The circuit resonance condition is Xc=Xl, that is, ωL=1/ωC, the natural resonance condition of the circuit can be obtained as f0=1/(2π√LC).

Impedance condition: the imaginary part is equal after resonance and the sign is opposite. The series impedance is equal to 0, and the parallel impedance is equal to infinity. At the time of resonance, the resonant current of the series circuit is infinite; the resonant voltage of the parallel circuit is infinite (theoretical value). Or:

In a series circuit: the imaginary part of the total input impedance is equal to zero (resonance means that the output voltage and current are in phase)

What is resonance: In an AC circuit with resistor R, inductance L and capacitor C components, the voltage at both ends of the circuit and the phase of the current in it are generally different. If we adjust the parameters of the circuit elements (L or C) or the frequency of the power supply, we can make them the same phase, and the entire circuit appears purely resistive.
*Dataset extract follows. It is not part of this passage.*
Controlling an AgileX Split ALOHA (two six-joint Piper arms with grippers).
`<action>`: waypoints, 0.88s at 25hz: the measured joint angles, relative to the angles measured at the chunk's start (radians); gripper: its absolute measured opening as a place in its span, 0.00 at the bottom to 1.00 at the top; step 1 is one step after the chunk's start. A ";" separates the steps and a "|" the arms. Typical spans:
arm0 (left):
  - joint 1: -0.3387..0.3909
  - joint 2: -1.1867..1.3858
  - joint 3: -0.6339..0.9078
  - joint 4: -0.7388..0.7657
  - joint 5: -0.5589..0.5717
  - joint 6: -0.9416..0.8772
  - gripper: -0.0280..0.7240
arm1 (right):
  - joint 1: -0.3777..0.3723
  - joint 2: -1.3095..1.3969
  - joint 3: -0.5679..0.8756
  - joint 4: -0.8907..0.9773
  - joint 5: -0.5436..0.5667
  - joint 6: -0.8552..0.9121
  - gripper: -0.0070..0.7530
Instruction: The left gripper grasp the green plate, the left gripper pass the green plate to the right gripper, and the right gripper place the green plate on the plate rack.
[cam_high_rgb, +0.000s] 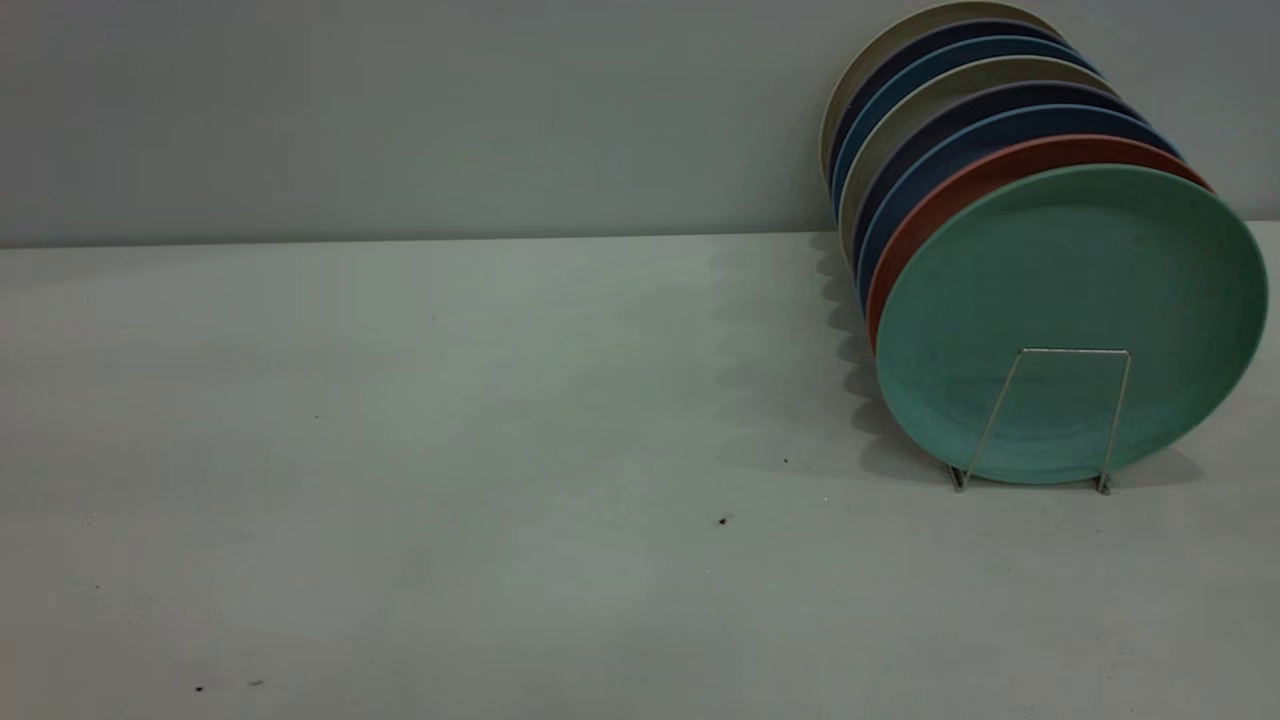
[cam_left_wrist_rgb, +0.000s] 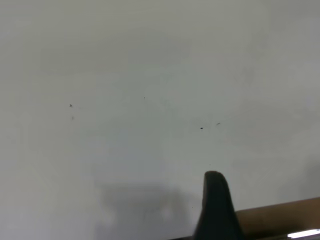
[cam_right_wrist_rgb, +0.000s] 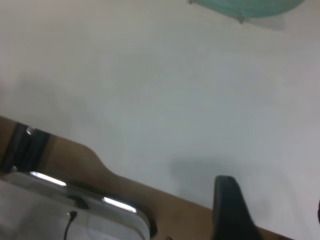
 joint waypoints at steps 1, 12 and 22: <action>0.000 -0.030 0.000 0.000 0.013 0.000 0.77 | 0.000 -0.045 0.029 0.009 -0.011 -0.005 0.58; 0.000 -0.331 0.037 -0.003 0.088 -0.010 0.77 | 0.000 -0.409 0.284 0.015 -0.054 -0.008 0.58; 0.000 -0.593 0.299 0.013 0.083 0.030 0.77 | 0.000 -0.582 0.337 -0.034 -0.037 -0.032 0.58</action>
The circuit reaching this state is called resonance.

What is the resonance condition of the series resonant tank

According to the principle of resonance, we know that when the inductance value X1 of the current reactor L is equal to the capacitive reactance value Xc in the loop, the loop reaches the resonance state. At this time, only the loop resistance R in the loop consumes active power, and the reactive power is in the reactance. The capacitor oscillates back and forth between the capacitor and the test sample, thereby generating high voltage on the test sample.